En fait, mon questionnement ne remet pas en cause ce qui a été affirmé dans les différents textes… J’essaie de réfléchir à ce sujet pour moi encore énigmatique proposé par Jean-Pierre : médecine beauté et musique. (...)

-  Toute émotion partagée avec l’autre n’étant pas esthétique ou musicale, en quoi l’émotion du rapport médecin-patient est-elle de nature esthétique et très précisément comparable avec l’émotion musicale ? - Les citations évoquent la musique en termes d’"ordre" : y a-t-il quelque chose de similaire en médecine ? Je vais lire le nouveau bouquin du neurologue Oliver Sacks sur la musique, peut-être trouverai-je ici aussi des réponses. (…)

Le 28 01 09 à 9h40, Jacques Richaud, neurochirurgien : Je rajoute au passionnant commentaire d’Emmanuelle que du fond de notre « histoire médicale » perdure l’affirmation selon laquelle « la médecine est un art », légitimant toute interprétation esthétique de sa pratique.
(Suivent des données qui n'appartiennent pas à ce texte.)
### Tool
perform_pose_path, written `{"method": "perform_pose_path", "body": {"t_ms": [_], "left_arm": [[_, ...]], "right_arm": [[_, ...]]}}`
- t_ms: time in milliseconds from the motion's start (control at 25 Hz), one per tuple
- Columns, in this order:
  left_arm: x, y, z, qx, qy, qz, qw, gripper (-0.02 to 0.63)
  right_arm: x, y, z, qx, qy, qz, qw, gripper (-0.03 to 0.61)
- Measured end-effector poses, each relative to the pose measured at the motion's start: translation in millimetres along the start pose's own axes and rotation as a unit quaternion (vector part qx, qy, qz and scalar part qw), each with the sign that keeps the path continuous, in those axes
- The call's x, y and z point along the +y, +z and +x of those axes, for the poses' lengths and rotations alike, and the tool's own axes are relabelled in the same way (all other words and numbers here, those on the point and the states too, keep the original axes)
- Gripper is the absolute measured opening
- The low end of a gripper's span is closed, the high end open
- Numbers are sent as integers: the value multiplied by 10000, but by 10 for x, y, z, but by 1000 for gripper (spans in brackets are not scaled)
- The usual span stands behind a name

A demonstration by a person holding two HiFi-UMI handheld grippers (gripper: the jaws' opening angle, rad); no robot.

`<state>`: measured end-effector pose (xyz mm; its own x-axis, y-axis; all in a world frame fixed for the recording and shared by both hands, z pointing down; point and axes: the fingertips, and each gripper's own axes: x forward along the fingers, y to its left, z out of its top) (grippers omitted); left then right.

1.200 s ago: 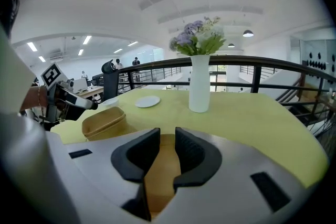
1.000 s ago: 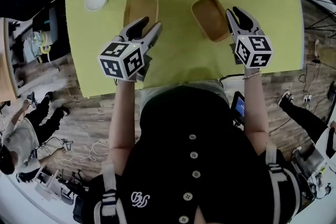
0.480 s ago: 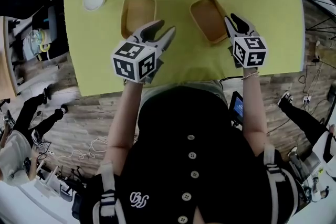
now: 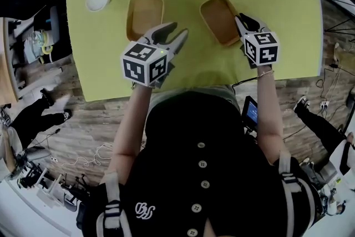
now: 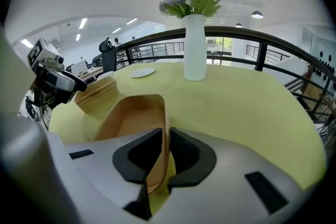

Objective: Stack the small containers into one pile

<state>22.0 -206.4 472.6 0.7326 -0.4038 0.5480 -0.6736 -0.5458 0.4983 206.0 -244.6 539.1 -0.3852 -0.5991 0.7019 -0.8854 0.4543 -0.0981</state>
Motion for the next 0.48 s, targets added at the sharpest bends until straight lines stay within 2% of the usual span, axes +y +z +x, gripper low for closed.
{"method": "perform_pose_path", "body": {"t_ms": [80,320,480], "left_arm": [[21,-14,-11,11,21,0,10000,161],[91,-49,-88,-41,75,-57,9999,161],[106,-97,-145,-67,61,-99,9999,161]], "right_arm": [[-11,-3,6,95,-41,-129,9999,38],[66,-6,-30,370,141,-189,9990,37],[144,-48,-68,503,99,-139,9986,34]]}}
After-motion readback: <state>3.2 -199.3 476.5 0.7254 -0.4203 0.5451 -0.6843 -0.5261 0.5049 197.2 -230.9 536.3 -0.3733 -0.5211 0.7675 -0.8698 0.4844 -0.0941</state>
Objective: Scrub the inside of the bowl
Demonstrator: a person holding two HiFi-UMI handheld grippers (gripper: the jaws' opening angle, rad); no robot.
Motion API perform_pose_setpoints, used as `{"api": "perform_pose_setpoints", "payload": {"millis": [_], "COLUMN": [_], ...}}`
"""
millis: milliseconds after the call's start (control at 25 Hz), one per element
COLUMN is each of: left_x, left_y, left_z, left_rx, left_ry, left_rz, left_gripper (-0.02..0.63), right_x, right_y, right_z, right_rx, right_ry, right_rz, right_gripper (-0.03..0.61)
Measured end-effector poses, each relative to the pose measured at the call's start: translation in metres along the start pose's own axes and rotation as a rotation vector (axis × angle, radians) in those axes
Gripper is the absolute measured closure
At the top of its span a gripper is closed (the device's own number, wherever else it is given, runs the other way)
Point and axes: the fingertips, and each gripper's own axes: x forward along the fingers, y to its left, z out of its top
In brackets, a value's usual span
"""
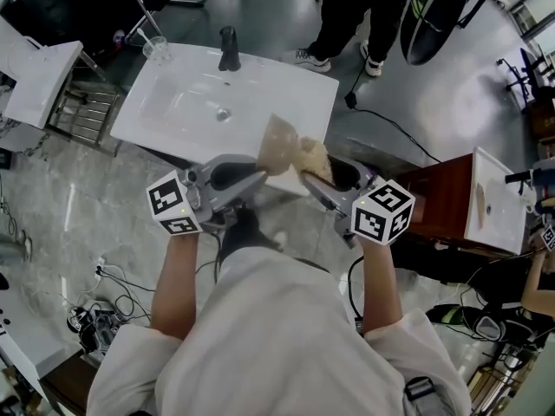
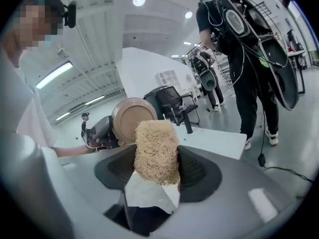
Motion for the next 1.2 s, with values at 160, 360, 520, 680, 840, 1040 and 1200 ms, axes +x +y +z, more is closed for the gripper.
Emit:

Et cela doit aussi nous interroger sur le risque qu’une telle attitude masque une forme d’évitement (celui de l’impuissance thérapeutique des temps de la médecine primitive, ou celui de la lourdeur d’une relation dont on peut songer à modifier le terrain sur laquelle elle s’exprime pour s’écarter de la souffrance...).

Le rappel historique de l’art médical se doit de signaler aussi que la chirurgie primitive n’atteignait pas cette « noblesse » d’un art... Au point que le diplôme de médecin, jusqu’à un passé récent, était un diplôme « universel », autorisant toutes les pratiques, y compris chirurgicales, sans apprentissage légalement exigible... (....) C’est souvent en songeant à chercher à savoir d’où nous venons que nous découvrons vraiment mieux qui nous sommes ; ces réflexions nous obligent à un tel cheminement fait d’interrogations réciproques, toutes légitimes et toutes complexifiantes de la problématique abordée.